Court Opinion

ID: 3734219
Source: CourtListenerOpinion
Date Created: 2016-07-06 07:00:38.274797+00
Date Added: 2024-06-11T14:11:10.360937
License: Public Domain

OPINION
Defendant-appellant, Marie A. Kaiser, appeals her conviction in the Columbiana County Court, Northwest Area, for DUI.
Prior to the case at hand, appellant had been convicted of DUI twice within the past six years — on January 3, 1996, and again on August 7, 1998. According to appellant, the August 7, 1998 conviction was amended from second-offense DUI to first-offense DUI.
On September 21, 1999, appellant was again stopped and charged with third-offense DUI. Appellant filed a motion to have the charge amended to second-offense DUI, arguing that since her August 7, 1998 conviction was amended to first-offense DUI the present charge could only be considered second-offense DUI. Plaintiff-appellee, represented by the Columbiana County Prosecutor's Office, filed a memorandum in opposition. The trial court denied appellant's motion.
Pursuant to a negotiated plea agreement, appellant pled no contest to third-offense DUI on October 16, 2000. The court sentenced appellant to 180 days in jail, suspending 150 of those days on certain conditions. This appeal followed.
Appellant's sole assignment of error states:
  "THE TRIAL COURT ERRORED [sic] WHEN THE COURT FOUND THAT THE DEFENDANT'S CHARGE WAS THE THIRD OFFENSE WITHIN 6 YEARS WHEN THE COURT RECORD PRESENTED TO JUDGE ROBERTS SHOWED THE SECOND OFFENSE WAS DEFINED AS A FIRST OFFENSE BY A PRIOR TRIBUNAL."
Appellant attempts to analogize her case to those where it was found that a defendant's uncounseled prior DUI conviction could not be used to enhance the penalty for a subsequent conviction. Appellant's concern lies with the mandatory thirty-day term of imprisonment that goes along with a conviction for third-offense DUI.
R.C. 4511.99(A)(3)(a) provides, in part:
"[I]f, within six years of the offense, the offender has been convicted of or pleaded guilty to two violations [of a DUI], the court shall sentence the offender to a term of imprisonment of thirty consecutive days and may sentence the offender to a longer definite term of imprisonment of not more than one year."

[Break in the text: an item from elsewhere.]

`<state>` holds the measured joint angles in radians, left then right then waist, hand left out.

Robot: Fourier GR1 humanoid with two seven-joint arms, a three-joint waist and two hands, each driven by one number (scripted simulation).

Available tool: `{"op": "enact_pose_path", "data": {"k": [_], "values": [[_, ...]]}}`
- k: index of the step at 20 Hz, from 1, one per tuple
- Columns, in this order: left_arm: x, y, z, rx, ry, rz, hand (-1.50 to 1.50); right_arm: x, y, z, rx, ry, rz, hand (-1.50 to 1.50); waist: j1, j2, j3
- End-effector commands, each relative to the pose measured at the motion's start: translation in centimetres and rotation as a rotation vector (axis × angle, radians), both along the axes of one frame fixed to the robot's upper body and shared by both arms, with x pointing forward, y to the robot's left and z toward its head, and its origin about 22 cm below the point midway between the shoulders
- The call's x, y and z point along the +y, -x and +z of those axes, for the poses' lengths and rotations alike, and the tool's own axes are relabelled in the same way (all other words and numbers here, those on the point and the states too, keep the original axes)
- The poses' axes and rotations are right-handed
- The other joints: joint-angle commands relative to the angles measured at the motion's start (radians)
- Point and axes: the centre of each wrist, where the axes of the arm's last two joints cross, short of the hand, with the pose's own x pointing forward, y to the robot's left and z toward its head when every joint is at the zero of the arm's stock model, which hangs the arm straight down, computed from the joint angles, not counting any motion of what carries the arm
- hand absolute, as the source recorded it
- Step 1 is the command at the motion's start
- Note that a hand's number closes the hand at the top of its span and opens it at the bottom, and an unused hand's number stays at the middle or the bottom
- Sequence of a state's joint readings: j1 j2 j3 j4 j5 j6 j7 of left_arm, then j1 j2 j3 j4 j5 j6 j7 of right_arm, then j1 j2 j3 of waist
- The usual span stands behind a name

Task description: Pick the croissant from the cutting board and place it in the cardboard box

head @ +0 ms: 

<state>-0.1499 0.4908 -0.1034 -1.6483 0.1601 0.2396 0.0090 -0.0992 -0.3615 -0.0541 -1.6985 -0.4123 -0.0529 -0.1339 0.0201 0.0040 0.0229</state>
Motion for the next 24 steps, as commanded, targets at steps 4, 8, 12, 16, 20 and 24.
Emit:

In State v. Allen (1987), 29 Ohio St. 3d 53, the Ohio Supreme Court held that where the existence of a prior conviction enhances the penalty for a subsequent offense, but does not elevate the degree thereof, the prior conviction is not an essential element of the subsequent offense, and is strictly a sentencing consideration for the court.
As the statute indicates, the existence of appellant's prior convictions does not elevate the degree of the offense and serves only as a sentencing consideration for the court in her present case. Therefore, the trial court did not err in denying her motion to amend the charge.
Furthermore, appellant has never maintained that her two prior convictions were uncounseled. Simply because the court in appellant's August 7, 1998 case amended the charge from second-offense to first-offense does not mean that appellant's January 3, 1996 conviction was uncounseled. The amendment could have just as likely been the result of a negotiated plea agreement. In addition, R.C. 4511.99(A)(3)(a) specifically refers to two violations (of a DUI) and that is exactly what occurred here.
Accordingly, appellant's sole assignment of error is without merit.
The judgment of the trial court is hereby affirmed.
Vukovich, J., and Waite, J., concurs.